Mit Blick auf den verfügbaren fiskalischen Spielraum haben erst Zentralbankchefin Elvira Nabiullina und dann der Leiter der Sberbank die Möglichkeit der Verwendung von „Helikoptergeld“ in die Debatte gebracht. Mikhail Kogan zufolge ist dies auf den fehlenden Reservewährungsstatus des Rubels und die relativ geringe Kapazität des Schuldenmarktes zurückzuführen. Die USA und Japan werden diese „Spritze“ der Wirtschaft durch die Platzierung neuer Staatsanleihen geben, die aufgrund der Nachfrage inländischer und ausländischer Investoren in so großen Mengen aufgenommen werden können.

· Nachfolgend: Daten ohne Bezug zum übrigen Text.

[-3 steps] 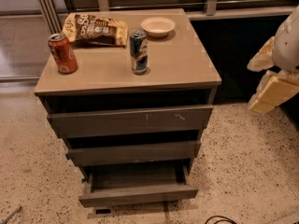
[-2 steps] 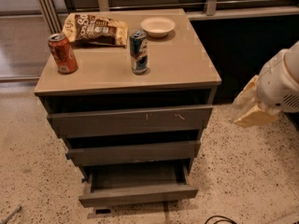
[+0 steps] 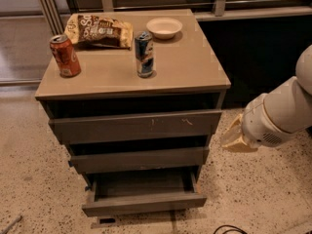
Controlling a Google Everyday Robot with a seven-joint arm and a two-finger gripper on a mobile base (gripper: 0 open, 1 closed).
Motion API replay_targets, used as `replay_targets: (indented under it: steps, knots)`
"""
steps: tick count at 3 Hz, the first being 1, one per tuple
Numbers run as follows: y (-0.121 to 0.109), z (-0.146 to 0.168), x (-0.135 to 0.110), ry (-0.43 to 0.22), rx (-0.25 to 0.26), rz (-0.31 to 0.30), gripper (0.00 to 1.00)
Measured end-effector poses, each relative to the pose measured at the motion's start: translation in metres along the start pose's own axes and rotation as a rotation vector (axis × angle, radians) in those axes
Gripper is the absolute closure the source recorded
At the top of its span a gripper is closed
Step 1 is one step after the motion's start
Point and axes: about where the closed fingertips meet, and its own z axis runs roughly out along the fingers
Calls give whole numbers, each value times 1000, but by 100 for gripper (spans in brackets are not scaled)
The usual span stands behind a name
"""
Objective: Close bottom drawer
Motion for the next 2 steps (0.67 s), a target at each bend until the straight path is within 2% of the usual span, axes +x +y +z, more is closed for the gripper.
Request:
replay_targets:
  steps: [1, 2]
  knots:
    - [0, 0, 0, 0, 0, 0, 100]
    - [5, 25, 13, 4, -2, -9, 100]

Die Nachfrage externer Teilnehmer wird wahrscheinlich abnehmen, und der Rückkauf von Wertpapieren wird die Unterstützung von Zentralbanken erfordern, was mittelfristig den Status von Dollar und Yen als Reservewährungen untergraben kann, was bis zu einem gewissen Grad bereits geschieht. Die Behörden dieser Länder können sich solche „Experimente“ jedoch weiterhin leisten, was sich in der Stabilität ihrer Währungen gegenüber den Währungen anderer Länder zeigt.

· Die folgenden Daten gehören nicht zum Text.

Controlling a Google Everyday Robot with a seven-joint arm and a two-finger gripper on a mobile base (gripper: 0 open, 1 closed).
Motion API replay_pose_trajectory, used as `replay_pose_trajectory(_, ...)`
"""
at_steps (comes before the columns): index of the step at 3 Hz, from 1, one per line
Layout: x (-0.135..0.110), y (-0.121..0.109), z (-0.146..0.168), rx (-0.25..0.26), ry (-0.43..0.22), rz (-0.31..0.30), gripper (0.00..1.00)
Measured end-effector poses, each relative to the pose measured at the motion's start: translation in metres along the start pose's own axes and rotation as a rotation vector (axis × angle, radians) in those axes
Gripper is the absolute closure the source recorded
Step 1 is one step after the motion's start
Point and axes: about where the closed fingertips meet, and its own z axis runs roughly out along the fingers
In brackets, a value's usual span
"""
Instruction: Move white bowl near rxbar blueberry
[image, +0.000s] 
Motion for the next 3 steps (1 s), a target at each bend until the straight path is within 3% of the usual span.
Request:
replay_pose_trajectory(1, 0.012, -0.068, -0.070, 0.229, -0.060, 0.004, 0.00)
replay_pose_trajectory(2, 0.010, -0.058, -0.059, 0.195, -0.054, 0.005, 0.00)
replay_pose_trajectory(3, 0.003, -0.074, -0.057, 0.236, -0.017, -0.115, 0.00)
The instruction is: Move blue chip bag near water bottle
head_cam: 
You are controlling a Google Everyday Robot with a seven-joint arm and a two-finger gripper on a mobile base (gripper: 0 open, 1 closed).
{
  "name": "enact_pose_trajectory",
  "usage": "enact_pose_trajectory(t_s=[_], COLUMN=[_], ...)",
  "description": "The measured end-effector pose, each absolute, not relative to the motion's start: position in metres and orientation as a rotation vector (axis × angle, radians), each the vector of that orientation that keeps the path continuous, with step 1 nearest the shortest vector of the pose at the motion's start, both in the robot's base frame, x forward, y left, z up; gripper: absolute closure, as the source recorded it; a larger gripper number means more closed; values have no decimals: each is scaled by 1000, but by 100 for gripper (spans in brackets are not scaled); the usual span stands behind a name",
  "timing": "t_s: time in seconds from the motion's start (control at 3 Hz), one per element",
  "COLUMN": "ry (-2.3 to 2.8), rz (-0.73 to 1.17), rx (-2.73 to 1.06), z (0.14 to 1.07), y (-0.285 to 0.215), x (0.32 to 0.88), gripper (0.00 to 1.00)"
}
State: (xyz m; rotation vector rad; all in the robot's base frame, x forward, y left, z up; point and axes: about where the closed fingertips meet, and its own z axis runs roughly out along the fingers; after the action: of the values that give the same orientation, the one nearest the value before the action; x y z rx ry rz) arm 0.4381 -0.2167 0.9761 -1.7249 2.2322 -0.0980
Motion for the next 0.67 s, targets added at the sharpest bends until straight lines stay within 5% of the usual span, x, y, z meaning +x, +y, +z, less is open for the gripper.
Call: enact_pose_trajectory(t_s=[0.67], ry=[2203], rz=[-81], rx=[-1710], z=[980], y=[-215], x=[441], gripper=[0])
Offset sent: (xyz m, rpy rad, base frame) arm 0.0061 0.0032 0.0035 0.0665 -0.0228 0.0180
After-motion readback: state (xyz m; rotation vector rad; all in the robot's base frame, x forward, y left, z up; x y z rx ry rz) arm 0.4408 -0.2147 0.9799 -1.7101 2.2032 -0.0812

In Russland würde mit einer direkten Emission von ungesicherten Rubeln die Rückkehr in die 90er Jahre mit Hyperinflation drohen, meint der Experte. Der Inlandsmarkt für Staatsschulden ist unter den Bedingungen eines aufgrund von Sanktionen und Dedollarisierung praktisch „geschlossenen“ externen Außenmarktes im Hinblick auf die „Verdaubarkeit“ begrenzt. Es ist kein Zufall, dass von dem Defizit von 5,6 Billionen Rubel nur 2,6 Billionen Rubel auf diese Quelle entfallen. Ein größerer Appetit des Finanzministeriums könnte zu höheren Zinssätzen führen, was sich in höheren Kreditkosten für Unternehmen und Bevölkerung niederschlagen wird. Und dies dürfte der Wirtschaft, die unter den COVID-19-Beschränkungen leidet, nicht zugutekommen.

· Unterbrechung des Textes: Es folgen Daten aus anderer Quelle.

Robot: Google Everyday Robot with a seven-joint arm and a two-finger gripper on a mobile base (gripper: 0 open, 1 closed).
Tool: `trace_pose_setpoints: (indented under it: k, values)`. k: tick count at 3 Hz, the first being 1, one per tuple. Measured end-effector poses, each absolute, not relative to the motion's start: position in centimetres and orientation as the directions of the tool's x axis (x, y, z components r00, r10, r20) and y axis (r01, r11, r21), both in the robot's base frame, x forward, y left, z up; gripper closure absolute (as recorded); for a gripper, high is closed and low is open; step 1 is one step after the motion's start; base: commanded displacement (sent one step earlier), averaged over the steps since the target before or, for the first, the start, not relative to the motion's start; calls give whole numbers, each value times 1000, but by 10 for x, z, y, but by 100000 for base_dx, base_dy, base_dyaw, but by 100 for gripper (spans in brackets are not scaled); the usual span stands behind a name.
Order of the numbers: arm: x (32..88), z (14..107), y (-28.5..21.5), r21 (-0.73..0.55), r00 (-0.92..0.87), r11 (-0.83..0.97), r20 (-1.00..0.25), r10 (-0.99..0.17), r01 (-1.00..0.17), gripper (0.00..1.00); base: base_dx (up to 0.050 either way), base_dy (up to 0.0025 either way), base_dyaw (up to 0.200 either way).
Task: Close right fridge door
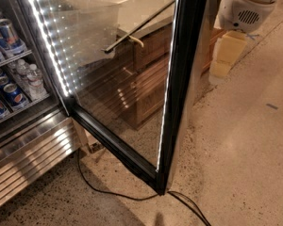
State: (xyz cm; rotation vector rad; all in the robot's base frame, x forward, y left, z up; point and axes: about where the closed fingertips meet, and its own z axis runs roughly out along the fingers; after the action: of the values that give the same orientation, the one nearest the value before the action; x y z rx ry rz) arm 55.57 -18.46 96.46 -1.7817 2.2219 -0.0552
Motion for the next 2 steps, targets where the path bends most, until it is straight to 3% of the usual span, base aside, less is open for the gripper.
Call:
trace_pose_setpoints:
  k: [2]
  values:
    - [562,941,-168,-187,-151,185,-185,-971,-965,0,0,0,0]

Was die Ersparnisse betrifft, so sehen Rubeleinlagen unter den gegenwärtigen Zinssätzen immer noch attraktiv aus. Gleichzeitig unterliegt der Rubel aufgrund der anhaltend hohen Abhängigkeit vom Energiemarkt einer starken Abwertung, die eine Versicherung gegen solche Umstände durch den Kauf von Fremdwährungen erforderlich macht. Jetzt, da die Behörden vieler Industrieländer wegen des dramatischen Rückgangs der Geschäftstätigkeit die „Druckerpresse“ eingeschaltet haben, ist tatsächlich die Diversifizierung in viele Währungen die beste Strategie.

Kogan ist sich sicher, dass dies dazu beitragen wird, Wechselkursschwankungen im Verhältnis zueinander auszugleichen. Wir müssen lernen, „unter Wasser zu leben“, sich auf eine langsame Erholung der Wirtschaft vorzubereiten und nach neuen, nicht trivialen Lösungen zu suchen, um die betriebliche Effizienz zu steigern und die Einnahmen aufrechtzuerhalten.